- _Your goal_: Transcribe the entries that follow, word for word.

- _Supplied entries_:
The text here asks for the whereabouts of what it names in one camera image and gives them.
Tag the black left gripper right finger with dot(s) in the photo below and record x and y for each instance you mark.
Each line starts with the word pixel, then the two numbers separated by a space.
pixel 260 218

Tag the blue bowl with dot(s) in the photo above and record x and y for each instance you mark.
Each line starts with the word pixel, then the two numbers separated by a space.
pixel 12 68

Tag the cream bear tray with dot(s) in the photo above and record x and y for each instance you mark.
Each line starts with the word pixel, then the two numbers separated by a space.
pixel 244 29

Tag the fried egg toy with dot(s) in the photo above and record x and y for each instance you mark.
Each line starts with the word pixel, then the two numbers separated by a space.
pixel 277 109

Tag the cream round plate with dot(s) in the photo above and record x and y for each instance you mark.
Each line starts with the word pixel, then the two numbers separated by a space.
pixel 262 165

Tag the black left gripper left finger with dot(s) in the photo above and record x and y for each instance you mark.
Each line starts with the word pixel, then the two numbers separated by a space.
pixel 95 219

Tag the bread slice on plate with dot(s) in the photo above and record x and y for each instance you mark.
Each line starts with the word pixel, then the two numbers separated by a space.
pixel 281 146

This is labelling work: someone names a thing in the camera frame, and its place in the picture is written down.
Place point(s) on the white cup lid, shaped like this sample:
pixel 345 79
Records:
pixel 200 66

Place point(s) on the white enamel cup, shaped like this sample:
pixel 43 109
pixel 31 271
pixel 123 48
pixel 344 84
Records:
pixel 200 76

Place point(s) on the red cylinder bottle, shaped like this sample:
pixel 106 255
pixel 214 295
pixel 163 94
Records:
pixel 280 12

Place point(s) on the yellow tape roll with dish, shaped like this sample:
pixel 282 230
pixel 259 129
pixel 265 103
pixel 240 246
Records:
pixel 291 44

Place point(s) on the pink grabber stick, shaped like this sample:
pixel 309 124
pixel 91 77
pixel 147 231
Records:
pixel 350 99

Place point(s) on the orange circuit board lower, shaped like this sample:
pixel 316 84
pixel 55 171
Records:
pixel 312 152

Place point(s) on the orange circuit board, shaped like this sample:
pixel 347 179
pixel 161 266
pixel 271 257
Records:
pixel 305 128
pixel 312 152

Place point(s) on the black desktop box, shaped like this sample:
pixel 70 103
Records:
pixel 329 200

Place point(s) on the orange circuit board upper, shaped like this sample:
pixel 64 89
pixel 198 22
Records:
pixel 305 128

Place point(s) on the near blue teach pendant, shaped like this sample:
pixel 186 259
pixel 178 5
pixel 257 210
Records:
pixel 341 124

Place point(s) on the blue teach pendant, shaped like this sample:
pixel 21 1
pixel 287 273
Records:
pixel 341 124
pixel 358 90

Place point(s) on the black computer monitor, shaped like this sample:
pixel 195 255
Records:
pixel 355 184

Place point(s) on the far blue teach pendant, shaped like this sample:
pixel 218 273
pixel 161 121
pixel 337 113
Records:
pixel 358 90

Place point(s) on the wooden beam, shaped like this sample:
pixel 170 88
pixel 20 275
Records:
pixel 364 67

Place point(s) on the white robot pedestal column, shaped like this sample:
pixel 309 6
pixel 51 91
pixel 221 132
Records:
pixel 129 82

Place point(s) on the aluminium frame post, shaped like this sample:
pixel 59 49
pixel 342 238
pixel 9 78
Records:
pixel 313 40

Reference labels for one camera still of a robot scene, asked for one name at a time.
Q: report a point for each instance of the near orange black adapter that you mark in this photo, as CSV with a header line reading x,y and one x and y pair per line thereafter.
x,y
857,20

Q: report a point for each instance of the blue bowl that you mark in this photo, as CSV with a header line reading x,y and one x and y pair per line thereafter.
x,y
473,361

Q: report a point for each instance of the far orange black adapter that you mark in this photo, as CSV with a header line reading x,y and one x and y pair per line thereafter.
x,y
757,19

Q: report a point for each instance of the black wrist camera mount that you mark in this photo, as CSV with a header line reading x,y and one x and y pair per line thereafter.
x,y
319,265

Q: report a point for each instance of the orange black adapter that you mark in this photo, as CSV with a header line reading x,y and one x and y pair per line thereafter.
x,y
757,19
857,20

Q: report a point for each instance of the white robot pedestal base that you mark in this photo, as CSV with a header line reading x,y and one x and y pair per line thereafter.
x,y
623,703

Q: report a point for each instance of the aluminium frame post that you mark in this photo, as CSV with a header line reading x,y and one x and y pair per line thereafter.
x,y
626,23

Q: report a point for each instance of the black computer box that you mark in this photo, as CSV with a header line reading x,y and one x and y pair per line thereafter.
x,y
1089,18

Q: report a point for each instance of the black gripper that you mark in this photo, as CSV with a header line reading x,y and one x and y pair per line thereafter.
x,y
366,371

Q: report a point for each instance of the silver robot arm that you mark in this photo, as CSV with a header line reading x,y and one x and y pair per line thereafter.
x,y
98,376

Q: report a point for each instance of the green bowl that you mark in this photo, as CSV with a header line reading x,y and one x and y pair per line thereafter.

- _Written solution_:
The text here asks for the whereabouts of what it names in one camera image and gives them.
Tag the black left gripper right finger with dot(s) in the photo below and record x and y for each instance you mark.
Each line starts with the word pixel, then the two numbers separated by a space.
pixel 260 218

Tag the blue bowl with dot(s) in the photo above and record x and y for each instance you mark.
Each line starts with the word pixel, then the two numbers separated by a space.
pixel 12 68

Tag the cream bear tray with dot(s) in the photo above and record x and y for each instance you mark.
Each line starts with the word pixel, then the two numbers separated by a space.
pixel 244 29

Tag the fried egg toy with dot(s) in the photo above and record x and y for each instance you mark.
Each line starts with the word pixel, then the two numbers separated by a space.
pixel 277 109

Tag the cream round plate with dot(s) in the photo above and record x and y for each instance you mark.
Each line starts with the word pixel, then the two numbers separated by a space.
pixel 262 165

Tag the black left gripper left finger with dot(s) in the photo above and record x and y for each instance you mark.
Each line starts with the word pixel, then the two numbers separated by a space.
pixel 95 219

Tag the bread slice on plate with dot(s) in the photo above and record x and y for each instance you mark.
Each line starts with the word pixel, then the two numbers separated by a space.
pixel 281 146

This is labelling work: someone names a thing in the camera frame, and its place in the picture is written down.
Place point(s) on the white cup lid, shaped like this sample:
pixel 345 79
Records:
pixel 200 66

Place point(s) on the white enamel cup, shaped like this sample:
pixel 43 109
pixel 31 271
pixel 123 48
pixel 344 84
Records:
pixel 200 76

Place point(s) on the red cylinder bottle, shaped like this sample:
pixel 106 255
pixel 214 295
pixel 163 94
Records:
pixel 280 12

Place point(s) on the yellow tape roll with dish, shaped like this sample:
pixel 282 230
pixel 259 129
pixel 265 103
pixel 240 246
Records:
pixel 291 44

Place point(s) on the pink grabber stick, shaped like this sample:
pixel 309 124
pixel 91 77
pixel 147 231
Records:
pixel 350 99

Place point(s) on the orange circuit board lower, shaped like this sample:
pixel 316 84
pixel 55 171
Records:
pixel 312 152

Place point(s) on the orange circuit board, shaped like this sample:
pixel 347 179
pixel 161 266
pixel 271 257
Records:
pixel 305 128
pixel 312 152

Place point(s) on the black desktop box, shaped like this sample:
pixel 70 103
Records:
pixel 329 200

Place point(s) on the orange circuit board upper, shaped like this sample:
pixel 64 89
pixel 198 22
Records:
pixel 305 128

Place point(s) on the near blue teach pendant, shaped like this sample:
pixel 186 259
pixel 178 5
pixel 257 210
Records:
pixel 341 124

Place point(s) on the blue teach pendant, shaped like this sample:
pixel 21 1
pixel 287 273
Records:
pixel 341 124
pixel 358 90

Place point(s) on the black computer monitor, shaped like this sample:
pixel 195 255
Records:
pixel 355 184

Place point(s) on the far blue teach pendant, shaped like this sample:
pixel 218 273
pixel 161 121
pixel 337 113
Records:
pixel 358 90

Place point(s) on the wooden beam, shaped like this sample:
pixel 170 88
pixel 20 275
Records:
pixel 364 67

Place point(s) on the white robot pedestal column, shaped like this sample:
pixel 309 6
pixel 51 91
pixel 221 132
Records:
pixel 129 82

Place point(s) on the aluminium frame post, shaped like this sample:
pixel 59 49
pixel 342 238
pixel 9 78
Records:
pixel 313 40

Reference labels for one camera still of a robot scene, asked for one name at a time.
Q: report a point for each instance of the near orange black adapter that you mark in this photo, as CSV with a header line reading x,y and one x and y pair per line thereafter.
x,y
857,20

Q: report a point for each instance of the blue bowl that you mark in this photo, as CSV with a header line reading x,y and one x and y pair per line thereafter.
x,y
473,361

Q: report a point for each instance of the far orange black adapter that you mark in this photo, as CSV with a header line reading x,y and one x and y pair per line thereafter.
x,y
757,19

Q: report a point for each instance of the black wrist camera mount that you mark in this photo, as CSV with a header line reading x,y and one x and y pair per line thereafter.
x,y
319,265

Q: report a point for each instance of the orange black adapter that you mark in this photo, as CSV with a header line reading x,y and one x and y pair per line thereafter.
x,y
757,19
857,20

Q: report a point for each instance of the white robot pedestal base that you mark in this photo, as CSV with a header line reading x,y and one x and y pair per line thereafter.
x,y
623,703

Q: report a point for each instance of the aluminium frame post that you mark in this photo, as CSV with a header line reading x,y and one x and y pair per line thereafter.
x,y
626,23

Q: report a point for each instance of the black computer box that you mark in this photo, as CSV with a header line reading x,y and one x and y pair per line thereafter.
x,y
1089,18

Q: report a point for each instance of the black gripper that you mark in this photo, as CSV with a header line reading x,y and one x and y pair per line thereafter.
x,y
366,371

Q: report a point for each instance of the silver robot arm that you mark in this photo, as CSV with a header line reading x,y and one x and y pair per line thereafter.
x,y
98,376

Q: report a point for each instance of the green bowl that you mark in this photo, as CSV with a header line reading x,y and one x and y pair per line thereafter.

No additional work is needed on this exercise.